- **Description of the task**
Everything in the listing below needs to be returned word for word.

=== Begin Enclosure ===

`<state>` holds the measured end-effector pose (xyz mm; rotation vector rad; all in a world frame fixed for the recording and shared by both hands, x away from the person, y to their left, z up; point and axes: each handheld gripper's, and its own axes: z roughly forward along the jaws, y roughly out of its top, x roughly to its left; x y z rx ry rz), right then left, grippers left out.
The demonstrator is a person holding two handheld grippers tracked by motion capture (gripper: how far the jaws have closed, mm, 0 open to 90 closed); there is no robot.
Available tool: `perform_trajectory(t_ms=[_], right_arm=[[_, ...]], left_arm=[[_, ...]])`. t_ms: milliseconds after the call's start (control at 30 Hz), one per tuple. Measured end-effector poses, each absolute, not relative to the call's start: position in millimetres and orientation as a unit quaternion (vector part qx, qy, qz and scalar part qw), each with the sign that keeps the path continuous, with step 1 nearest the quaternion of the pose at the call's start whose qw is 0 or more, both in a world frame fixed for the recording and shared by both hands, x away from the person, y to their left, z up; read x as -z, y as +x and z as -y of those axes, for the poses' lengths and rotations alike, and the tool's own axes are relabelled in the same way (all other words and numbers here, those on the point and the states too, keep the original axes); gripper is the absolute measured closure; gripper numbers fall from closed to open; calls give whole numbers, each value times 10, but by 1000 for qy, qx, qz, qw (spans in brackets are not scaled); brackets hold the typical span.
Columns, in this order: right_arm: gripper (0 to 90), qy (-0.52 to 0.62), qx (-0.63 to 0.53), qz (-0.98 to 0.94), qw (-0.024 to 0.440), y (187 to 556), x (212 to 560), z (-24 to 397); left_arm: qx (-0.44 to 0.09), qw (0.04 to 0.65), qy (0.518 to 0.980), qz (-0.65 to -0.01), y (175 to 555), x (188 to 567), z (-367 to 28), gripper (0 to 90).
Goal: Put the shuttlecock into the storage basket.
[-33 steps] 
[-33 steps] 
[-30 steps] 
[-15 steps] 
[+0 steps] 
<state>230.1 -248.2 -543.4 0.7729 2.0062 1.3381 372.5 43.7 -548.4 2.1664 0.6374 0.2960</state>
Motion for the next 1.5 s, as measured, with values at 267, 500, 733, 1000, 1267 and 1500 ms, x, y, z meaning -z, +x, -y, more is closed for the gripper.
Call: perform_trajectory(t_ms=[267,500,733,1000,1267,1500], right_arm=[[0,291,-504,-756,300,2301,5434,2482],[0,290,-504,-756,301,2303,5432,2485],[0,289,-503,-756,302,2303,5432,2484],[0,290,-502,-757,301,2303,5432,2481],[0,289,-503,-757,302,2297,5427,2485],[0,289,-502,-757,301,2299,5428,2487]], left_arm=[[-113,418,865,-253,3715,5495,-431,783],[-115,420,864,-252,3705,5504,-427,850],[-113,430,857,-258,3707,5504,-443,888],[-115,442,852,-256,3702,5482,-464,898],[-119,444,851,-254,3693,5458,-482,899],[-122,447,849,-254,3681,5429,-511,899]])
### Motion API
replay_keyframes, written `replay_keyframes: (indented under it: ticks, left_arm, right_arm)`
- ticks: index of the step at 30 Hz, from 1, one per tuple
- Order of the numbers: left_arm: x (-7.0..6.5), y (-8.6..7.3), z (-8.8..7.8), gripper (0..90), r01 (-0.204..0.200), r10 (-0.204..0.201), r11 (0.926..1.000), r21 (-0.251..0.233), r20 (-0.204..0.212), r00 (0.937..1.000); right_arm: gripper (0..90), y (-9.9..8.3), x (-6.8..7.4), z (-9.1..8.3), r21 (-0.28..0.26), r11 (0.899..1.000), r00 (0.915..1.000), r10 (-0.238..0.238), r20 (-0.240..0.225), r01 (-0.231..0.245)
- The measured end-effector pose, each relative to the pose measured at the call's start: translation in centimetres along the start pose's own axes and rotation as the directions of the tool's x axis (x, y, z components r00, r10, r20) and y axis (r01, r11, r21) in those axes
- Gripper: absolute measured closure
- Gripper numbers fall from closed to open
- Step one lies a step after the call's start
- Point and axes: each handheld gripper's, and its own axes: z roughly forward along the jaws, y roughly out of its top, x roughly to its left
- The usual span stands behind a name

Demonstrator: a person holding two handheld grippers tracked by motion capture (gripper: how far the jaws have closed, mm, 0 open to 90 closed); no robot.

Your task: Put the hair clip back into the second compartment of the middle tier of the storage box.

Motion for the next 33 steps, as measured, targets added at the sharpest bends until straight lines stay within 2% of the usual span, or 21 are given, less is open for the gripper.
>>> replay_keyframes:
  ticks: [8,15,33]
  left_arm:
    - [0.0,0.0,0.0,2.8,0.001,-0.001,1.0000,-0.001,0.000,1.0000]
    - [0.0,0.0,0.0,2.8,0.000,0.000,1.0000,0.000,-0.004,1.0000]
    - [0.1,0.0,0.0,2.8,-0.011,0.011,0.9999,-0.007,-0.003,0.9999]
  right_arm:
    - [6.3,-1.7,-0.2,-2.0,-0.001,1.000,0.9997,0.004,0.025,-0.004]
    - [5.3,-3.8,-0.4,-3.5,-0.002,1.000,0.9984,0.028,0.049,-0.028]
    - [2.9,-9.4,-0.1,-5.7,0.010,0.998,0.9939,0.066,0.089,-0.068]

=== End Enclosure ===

- **Output**
`<state>` holds the measured end-effector pose (xyz mm; rotation vector rad; all in a world frame fixed for the recording and shared by both hands, x away from the person, y to their left, z up; point and axes: each handheld gripper's, and its own axes: z roughly forward along the jaws, y roughly out of its top, x roughly to its left; x y z rx ry rz), right then left, grippers left out.
The demonstrator is a person holding two handheld grippers tracked by motion capture (gripper: how far the jaws have closed, mm, 0 open to 90 closed); there is no robot.
Available tool: `perform_trajectory(t_ms=[_], right_arm=[[_, ...]], left_arm=[[_, ...]])`. t_ms: milliseconds after the call's start (control at 30 Hz), one per tuple. Measured end-effector poses, each absolute, not relative to the call's start: position in millimetres and orientation as a unit quaternion (vector part qx, qy, qz and scalar part qw), each with the sign that keeps the path continuous, with step 1 nearest the quaternion of the pose at the call's start whose qw is 0 or more, both in a world frame fixed for the recording and shared by both hands, x away from the person, y to their left, z up; read x as -z, y as +x and z as -y of those axes, for the poses' lengths and rotations alike, and the tool's own axes are relabelled in the same way (all other words and numbers here, those on the point and the states too, keep the original axes); gripper is the absolute measured closure; gripper numbers fall from closed to open; calls give whole numbers, each value times 10, but by 1000 for qy, qx, qz, qw (spans in brackets are not scaled); brackets hold the typical span.
Columns, in this order: right_arm: gripper (0 to 90), qy (-0.52 to 0.62), qx (-0.63 to 0.53), qz (-0.98 to 0.94), qw (-0.024 to 0.440), y (187 to 556), x (212 to 560), z (-24 to 397); left_arm: qx (-0.44 to 0.09), qw (0.04 to 0.65), qy (0.518 to 0.980), qz (-0.65 to -0.01), y (175 to 555), x (188 to 567), z (-367 to 28), gripper (0 to 90).
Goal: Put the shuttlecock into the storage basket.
[-33 steps] 
[-33 steps] 
[-30 steps] 
[-15 steps] 
[+0 steps] 
<state>230.1 -248.2 -543.4 0.7729 2.0062 1.3381 372.5 43.7 -548.4 2.1664 0.6374 0.2960</state>
Motion for the next 1.5 s, as measured, with values at 267, 500, 733, 1000, 1267 and 1500 ms, x, y, z meaning -z, +x, -y, more is closed for the gripper.
Call: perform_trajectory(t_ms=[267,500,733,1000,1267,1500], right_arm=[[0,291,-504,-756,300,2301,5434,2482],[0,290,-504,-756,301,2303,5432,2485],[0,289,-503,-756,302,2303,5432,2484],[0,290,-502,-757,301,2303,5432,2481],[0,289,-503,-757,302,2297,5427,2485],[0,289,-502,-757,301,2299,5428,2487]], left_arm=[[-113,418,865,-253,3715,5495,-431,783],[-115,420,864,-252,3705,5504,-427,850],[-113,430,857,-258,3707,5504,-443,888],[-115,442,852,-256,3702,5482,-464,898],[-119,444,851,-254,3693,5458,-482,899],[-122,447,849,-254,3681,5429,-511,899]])
### Motion API
replay_keyframes, written `replay_keyframes: (indented under it: ticks, left_arm, right_arm)`
- ticks: index of the step at 30 Hz, from 1, one per tuple
- Order of the numbers: left_arm: x (-7.0..6.5), y (-8.6..7.3), z (-8.8..7.8), gripper (0..90), r01 (-0.204..0.200), r10 (-0.204..0.201), r11 (0.926..1.000), r21 (-0.251..0.233), r20 (-0.204..0.212), r00 (0.937..1.000); right_arm: gripper (0..90), y (-9.9..8.3), x (-6.8..7.4), z (-9.1..8.3), r21 (-0.28..0.26), r11 (0.899..1.000), r00 (0.915..1.000), r10 (-0.238..0.238), r20 (-0.240..0.225), r01 (-0.231..0.245)
- The measured end-effector pose, each relative to the pose measured at the call's start: translation in centimetres along the start pose's own axes and rotation as the directions of the tool's x axis (x, y, z components r00, r10, r20) and y axis (r01, r11, r21) in those axes
- Gripper: absolute measured closure
- Gripper numbers fall from closed to open
- Step one lies a step after the call's start
- Point and axes: each handheld gripper's, and its own axes: z roughly forward along the jaws, y roughly out of its top, x roughly to its left
- The usual span stands behind a name

Demonstrator: a person holding two handheld grippers tracked by motion capture (gripper: how far the jaws have closed, mm, 0 open to 90 closed); no robot.

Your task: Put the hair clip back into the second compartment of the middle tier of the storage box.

Motion for the next 33 steps, as measured, targets added at the sharpest bends until straight lines stay within 2% of the usual span, or 21 are given, less is open for the gripper.
>>> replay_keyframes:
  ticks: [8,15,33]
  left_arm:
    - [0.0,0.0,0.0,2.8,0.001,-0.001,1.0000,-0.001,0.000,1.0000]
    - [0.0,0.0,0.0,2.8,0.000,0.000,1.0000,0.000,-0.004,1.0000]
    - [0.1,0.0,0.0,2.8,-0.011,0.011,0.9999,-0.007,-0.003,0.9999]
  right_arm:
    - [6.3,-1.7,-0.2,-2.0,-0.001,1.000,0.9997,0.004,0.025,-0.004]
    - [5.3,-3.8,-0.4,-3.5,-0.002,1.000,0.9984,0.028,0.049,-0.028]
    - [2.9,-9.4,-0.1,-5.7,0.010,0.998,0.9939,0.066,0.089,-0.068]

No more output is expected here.